Screenwriters have "scoffed at a plan that would scrap the current residuals system -- which makes additional payments for the reissues of movies and television shows on DVDs and elsewhere -- and replace it with an approach that would pay a bonus only when a property becomes profitable. Producers, meanwhile, [have] brushed off the writers' demand for expanded residuals." -- from Michael Ceiply's appraisal of the looming strike situation in today's (9.1) N.Y. Times.
The bonus only-with-a-profit idea sounds fair to the unititiated. The bottom line on the writers' side, as I understand the thinking, is that nobody trusts producers and studio execs' definition of a film being in profit because of the decades of experience that led to that famous line in David Mamet's Speed-the-Plow: "There is no net."
Posted by Jeffrey Wells on September 1, 2007 at 10:48 AM
comment #1
Hickenlooper
says ...
This idea of a bonus is absolutely and laughably ludicrous. A good friend of mine who has directed, written and produced a number of very, very profitable indies has never seen what is fairly owed. He has had to spend hundreds of hours filing one lawsuit after another just to get proper accounting. Something radical has to be done because as creatives we are living in a business model that is very 19th Century.
Posted by Hickenlooper
at September 1, 2007 12:34 PM
comment #2
malibugigolo
says ...
Get all you can upfront and run as fast as you can.
Posted by malibugigolo
at September 1, 2007 12:49 PM
comment #3
Dzayson
says ...
STRIKE! STRIKE! STRIKE!
Posted by Dzayson
at September 1, 2007 2:52 PM
comment #4
Jack Price
says ...
When people like Peter Jackson can't even get Bob Shaye to cough up the proper accounting records for the Lord of the Rings Trilogy... or studios like Fox refuse to acknowledge that low-budget lotto tickets like Napoleon Dynamite did anything more than "break even" despite all the overwhelming evidence proving otherwise...
Hell, I honestly feel hopeless here. I feel like something even more radical than a strike has to happen before this prevalent corruption comes anywhere close to finding correction.
"What then must we do?"
Posted by Jack Price
at September 1, 2007 4:10 PM
comment #5
christian
says ...
revolution.
Posted by christian
at September 1, 2007 7:19 PM
comment #6
Hickenlooper
says ...
I don't mean to sound like chicken little but there is so much arrogance at the studio level now, they have gotten away with so much for so long, I think we are looking at a very ugly, long, drawn out strike that will ultimately change the business as we know it, and conceivably break the unions or make them stronger.

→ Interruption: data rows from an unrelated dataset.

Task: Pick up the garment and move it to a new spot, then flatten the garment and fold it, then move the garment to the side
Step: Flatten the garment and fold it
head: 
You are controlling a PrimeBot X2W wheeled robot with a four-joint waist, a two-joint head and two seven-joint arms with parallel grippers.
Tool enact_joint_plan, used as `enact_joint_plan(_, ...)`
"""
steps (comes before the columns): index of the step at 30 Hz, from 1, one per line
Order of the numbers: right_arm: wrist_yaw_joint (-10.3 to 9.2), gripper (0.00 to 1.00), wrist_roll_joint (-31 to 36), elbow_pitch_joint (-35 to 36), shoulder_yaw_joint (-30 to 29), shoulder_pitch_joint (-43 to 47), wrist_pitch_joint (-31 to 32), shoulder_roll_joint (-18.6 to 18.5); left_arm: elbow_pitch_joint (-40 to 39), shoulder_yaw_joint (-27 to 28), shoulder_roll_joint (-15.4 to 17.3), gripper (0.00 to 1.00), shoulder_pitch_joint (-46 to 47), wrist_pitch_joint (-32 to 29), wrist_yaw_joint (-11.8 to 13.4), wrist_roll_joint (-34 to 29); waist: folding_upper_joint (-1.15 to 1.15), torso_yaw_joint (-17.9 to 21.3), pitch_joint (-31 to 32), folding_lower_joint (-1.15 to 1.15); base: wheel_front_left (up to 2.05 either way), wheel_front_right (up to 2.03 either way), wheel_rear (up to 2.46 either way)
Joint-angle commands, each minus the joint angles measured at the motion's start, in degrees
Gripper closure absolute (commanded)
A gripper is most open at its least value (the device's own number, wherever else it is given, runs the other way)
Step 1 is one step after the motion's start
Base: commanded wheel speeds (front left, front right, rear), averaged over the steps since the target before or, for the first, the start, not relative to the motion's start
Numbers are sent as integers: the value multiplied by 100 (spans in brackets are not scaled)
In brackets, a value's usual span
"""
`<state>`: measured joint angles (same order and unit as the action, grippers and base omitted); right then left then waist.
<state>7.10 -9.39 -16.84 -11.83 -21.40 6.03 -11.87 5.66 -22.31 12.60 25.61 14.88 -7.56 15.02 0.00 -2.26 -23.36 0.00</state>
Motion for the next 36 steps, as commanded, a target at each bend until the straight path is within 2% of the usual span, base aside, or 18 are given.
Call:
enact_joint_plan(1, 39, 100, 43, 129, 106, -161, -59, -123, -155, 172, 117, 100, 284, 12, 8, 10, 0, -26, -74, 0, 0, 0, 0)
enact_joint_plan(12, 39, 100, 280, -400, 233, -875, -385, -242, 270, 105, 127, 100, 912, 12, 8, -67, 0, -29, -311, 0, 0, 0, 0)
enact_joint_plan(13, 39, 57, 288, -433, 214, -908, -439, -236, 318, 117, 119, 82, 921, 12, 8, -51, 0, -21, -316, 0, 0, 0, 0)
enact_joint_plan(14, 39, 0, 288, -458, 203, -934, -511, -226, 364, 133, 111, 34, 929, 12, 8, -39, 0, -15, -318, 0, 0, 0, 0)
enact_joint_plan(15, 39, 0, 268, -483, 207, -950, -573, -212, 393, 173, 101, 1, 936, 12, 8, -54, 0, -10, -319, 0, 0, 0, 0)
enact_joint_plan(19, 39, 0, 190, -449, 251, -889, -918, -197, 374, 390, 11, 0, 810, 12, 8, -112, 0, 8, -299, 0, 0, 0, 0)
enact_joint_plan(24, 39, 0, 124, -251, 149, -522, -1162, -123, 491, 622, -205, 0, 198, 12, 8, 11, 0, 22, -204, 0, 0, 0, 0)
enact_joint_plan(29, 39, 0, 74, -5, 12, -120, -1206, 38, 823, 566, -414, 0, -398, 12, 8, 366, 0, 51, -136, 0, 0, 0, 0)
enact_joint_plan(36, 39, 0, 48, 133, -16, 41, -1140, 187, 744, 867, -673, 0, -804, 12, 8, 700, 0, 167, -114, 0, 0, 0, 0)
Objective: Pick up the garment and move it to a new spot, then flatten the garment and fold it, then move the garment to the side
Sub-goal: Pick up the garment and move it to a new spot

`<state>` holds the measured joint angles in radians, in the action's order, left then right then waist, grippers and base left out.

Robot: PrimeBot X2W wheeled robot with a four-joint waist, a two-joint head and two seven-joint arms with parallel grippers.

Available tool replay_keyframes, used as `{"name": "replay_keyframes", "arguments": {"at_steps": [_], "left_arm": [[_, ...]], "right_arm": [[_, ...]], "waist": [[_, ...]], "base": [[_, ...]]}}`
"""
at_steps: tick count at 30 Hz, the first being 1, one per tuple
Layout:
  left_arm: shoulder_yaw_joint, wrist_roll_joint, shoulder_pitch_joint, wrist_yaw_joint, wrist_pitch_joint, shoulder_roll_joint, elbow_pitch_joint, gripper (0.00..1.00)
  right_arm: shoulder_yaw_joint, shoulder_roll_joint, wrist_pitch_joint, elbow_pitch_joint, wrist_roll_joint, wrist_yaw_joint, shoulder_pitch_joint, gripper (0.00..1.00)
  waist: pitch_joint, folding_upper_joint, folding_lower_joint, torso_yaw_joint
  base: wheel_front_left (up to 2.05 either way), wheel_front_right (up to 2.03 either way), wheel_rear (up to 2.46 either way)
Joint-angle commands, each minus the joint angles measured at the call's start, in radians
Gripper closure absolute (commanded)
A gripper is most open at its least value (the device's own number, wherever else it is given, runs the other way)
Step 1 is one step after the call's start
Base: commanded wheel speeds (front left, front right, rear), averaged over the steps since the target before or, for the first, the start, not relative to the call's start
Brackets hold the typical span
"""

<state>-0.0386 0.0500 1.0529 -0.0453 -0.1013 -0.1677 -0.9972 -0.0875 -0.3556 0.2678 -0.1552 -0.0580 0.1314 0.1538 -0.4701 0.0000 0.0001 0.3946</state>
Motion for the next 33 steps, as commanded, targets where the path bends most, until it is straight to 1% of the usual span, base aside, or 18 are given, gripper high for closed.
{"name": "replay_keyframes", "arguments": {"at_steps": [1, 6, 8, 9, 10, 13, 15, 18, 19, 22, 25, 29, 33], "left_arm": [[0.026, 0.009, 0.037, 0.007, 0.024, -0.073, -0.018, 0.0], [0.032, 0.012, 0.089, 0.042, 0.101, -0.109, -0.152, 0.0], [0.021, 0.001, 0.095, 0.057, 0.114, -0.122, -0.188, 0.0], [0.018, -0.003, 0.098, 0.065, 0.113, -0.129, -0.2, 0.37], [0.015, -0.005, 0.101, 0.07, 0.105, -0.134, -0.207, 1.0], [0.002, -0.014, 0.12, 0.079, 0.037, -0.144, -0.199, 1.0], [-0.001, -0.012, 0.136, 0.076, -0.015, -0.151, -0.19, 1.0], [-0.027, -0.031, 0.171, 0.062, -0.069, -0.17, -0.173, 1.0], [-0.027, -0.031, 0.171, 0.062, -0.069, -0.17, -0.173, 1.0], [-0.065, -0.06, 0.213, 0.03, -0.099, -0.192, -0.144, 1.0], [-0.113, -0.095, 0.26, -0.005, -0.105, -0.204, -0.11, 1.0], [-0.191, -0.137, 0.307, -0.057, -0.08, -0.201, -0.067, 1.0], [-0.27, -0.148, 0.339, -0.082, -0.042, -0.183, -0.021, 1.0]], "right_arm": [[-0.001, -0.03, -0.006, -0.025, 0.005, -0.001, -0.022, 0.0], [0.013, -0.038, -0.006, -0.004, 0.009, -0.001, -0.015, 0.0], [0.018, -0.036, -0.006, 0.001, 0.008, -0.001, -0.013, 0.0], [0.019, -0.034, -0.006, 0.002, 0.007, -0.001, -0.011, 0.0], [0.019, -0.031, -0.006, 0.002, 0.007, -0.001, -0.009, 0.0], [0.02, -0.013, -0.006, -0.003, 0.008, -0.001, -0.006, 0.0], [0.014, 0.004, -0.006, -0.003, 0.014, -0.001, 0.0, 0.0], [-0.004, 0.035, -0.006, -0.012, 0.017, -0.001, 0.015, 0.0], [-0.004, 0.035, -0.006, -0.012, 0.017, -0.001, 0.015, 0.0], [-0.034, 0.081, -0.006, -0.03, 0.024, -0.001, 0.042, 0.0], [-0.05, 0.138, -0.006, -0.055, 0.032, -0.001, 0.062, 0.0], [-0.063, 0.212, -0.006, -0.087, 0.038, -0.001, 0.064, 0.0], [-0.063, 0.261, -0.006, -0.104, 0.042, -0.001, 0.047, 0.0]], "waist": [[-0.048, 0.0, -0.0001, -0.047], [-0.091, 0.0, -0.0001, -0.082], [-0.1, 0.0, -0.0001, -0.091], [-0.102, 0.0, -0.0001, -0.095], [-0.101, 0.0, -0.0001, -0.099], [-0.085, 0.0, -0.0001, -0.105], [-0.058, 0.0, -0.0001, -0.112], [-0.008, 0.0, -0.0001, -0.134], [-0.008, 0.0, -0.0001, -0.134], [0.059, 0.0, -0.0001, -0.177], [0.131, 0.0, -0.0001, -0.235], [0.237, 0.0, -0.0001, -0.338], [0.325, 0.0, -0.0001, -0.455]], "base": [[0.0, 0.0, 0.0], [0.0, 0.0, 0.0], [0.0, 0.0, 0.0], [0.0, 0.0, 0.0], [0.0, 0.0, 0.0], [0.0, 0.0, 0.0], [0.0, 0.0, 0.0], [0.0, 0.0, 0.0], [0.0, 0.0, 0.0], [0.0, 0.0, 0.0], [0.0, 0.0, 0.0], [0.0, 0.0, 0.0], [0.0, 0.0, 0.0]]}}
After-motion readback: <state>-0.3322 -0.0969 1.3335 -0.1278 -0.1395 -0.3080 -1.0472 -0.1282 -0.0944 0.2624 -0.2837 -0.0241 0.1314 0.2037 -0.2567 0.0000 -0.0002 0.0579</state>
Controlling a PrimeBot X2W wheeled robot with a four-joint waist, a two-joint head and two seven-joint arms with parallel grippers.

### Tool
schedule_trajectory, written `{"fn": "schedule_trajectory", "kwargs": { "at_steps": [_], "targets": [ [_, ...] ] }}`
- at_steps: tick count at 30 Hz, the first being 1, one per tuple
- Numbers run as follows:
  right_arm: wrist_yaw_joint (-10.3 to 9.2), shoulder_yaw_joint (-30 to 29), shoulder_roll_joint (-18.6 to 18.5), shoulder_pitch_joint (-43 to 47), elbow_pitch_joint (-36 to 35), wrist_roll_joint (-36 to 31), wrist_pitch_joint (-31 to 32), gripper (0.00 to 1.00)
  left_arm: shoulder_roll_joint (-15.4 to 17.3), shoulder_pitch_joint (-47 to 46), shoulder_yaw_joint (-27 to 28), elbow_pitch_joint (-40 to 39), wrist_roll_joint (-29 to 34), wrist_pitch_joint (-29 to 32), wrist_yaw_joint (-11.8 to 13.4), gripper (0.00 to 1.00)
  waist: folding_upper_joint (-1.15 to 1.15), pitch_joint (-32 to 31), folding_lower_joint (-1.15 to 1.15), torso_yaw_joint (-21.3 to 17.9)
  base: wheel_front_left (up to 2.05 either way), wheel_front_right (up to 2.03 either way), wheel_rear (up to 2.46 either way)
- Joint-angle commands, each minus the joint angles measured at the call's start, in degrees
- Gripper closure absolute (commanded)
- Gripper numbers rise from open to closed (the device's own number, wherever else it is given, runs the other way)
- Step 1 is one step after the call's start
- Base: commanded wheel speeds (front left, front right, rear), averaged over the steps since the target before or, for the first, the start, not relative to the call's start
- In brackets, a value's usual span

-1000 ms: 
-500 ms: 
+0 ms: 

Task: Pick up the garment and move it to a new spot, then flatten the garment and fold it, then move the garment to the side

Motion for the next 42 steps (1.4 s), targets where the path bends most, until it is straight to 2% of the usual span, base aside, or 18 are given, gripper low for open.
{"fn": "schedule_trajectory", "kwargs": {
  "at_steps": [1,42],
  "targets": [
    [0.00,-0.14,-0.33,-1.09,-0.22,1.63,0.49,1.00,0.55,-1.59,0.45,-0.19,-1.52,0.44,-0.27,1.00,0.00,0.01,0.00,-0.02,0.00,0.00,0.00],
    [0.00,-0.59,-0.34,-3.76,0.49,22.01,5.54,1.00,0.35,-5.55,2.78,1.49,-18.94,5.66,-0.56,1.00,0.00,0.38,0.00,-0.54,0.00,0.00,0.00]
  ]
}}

Insiders I've talked to are looking at a year or more walk out with millions of movie goers turning away from features and network TV forever, much like the MLB strike of 1994. It's come to a head and there is no turning back.
Posted by Hickenlooper
at September 1, 2007 7:30 PM
comment #7
BurmaShave
says ...
Monkeys with typewriters. Dreamworks is already doing it.